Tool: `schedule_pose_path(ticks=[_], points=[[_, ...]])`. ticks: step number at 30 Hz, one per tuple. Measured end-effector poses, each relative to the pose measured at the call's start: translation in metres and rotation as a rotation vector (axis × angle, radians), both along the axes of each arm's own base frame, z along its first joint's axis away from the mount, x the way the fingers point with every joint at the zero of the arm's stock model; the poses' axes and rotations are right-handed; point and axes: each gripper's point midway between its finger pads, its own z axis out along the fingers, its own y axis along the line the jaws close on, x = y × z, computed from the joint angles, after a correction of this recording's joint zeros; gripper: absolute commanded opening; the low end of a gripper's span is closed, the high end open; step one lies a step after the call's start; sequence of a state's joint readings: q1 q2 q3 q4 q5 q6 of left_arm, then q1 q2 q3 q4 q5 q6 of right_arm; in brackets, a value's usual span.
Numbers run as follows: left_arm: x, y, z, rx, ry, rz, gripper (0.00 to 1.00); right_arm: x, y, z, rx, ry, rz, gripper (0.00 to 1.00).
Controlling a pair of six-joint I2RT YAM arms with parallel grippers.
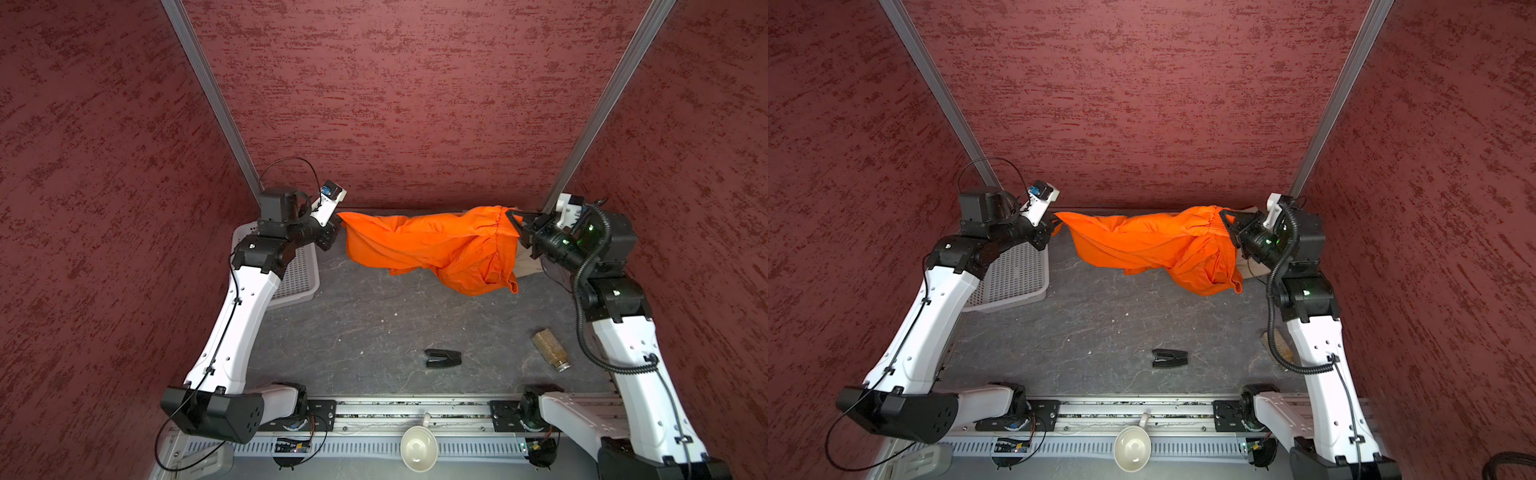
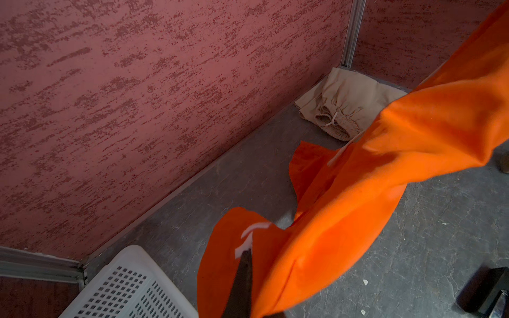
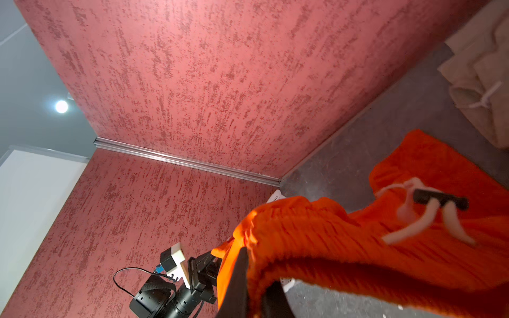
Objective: Fold and stack the shorts
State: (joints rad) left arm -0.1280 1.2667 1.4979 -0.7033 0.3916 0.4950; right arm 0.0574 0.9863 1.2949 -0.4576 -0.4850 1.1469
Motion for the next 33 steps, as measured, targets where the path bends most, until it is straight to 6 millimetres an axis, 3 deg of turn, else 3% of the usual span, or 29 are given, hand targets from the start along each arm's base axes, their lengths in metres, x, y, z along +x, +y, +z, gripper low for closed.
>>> schedule_pose_path(ticks=[4, 8, 11, 15, 20, 23, 26, 29, 31, 33], points=[[-0.010, 0.009, 0.006, 0.019, -0.011, 0.016, 0.00, -0.010, 0.001, -0.012, 0.006, 0.062, 0.006, 0.00], [0.003, 0.019, 0.011, 0.048, -0.021, 0.032, 0.00, 0.006, 0.002, -0.031, 0.001, 0.139, 0.025, 0.00], [0.030, 0.024, 0.011, 0.076, -0.018, 0.036, 0.00, 0.037, 0.003, -0.046, -0.004, 0.199, 0.049, 0.00], [0.081, 0.029, -0.001, 0.123, -0.002, 0.045, 0.00, 0.092, 0.005, -0.053, -0.025, 0.228, 0.084, 0.00], [0.139, 0.034, 0.001, 0.163, -0.030, 0.068, 0.00, 0.170, 0.009, -0.031, -0.072, 0.142, 0.142, 0.00], [0.151, 0.035, 0.019, 0.177, -0.088, 0.079, 0.00, 0.203, 0.011, -0.005, -0.115, 0.045, 0.167, 0.00], [0.141, 0.031, 0.042, 0.202, -0.162, 0.062, 0.00, 0.206, 0.011, 0.019, -0.170, -0.038, 0.188, 0.00], [0.108, 0.020, 0.049, 0.240, -0.217, 0.015, 0.00, 0.185, 0.009, 0.028, -0.223, -0.068, 0.204, 0.00], [0.074, 0.012, 0.038, 0.256, -0.217, -0.030, 0.00, 0.160, 0.007, 0.011, -0.233, -0.039, 0.219, 0.00], [0.041, 0.002, 0.019, 0.263, -0.207, -0.079, 0.00, 0.131, 0.006, -0.022, -0.203, 0.016, 0.235, 0.00]])
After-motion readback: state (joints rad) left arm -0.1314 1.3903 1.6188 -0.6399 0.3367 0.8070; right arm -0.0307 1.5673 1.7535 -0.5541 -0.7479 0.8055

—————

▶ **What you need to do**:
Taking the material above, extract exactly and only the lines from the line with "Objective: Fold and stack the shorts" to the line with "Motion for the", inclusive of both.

▶ **Solution for this problem**:
Objective: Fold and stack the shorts
State: (joints rad) left arm -0.1280 1.2667 1.4979 -0.7033 0.3916 0.4950; right arm 0.0574 0.9863 1.2949 -0.4576 -0.4850 1.1469
Motion for the next 33 steps, as measured, targets where the path bends most, until it is straight to 6 millimetres an axis, 3 deg of turn, else 3% of the usual span, or 29 are given, hand targets from the start along each arm's base axes, their lengths in metres, x, y, z along +x, +y, +z, gripper low for closed.

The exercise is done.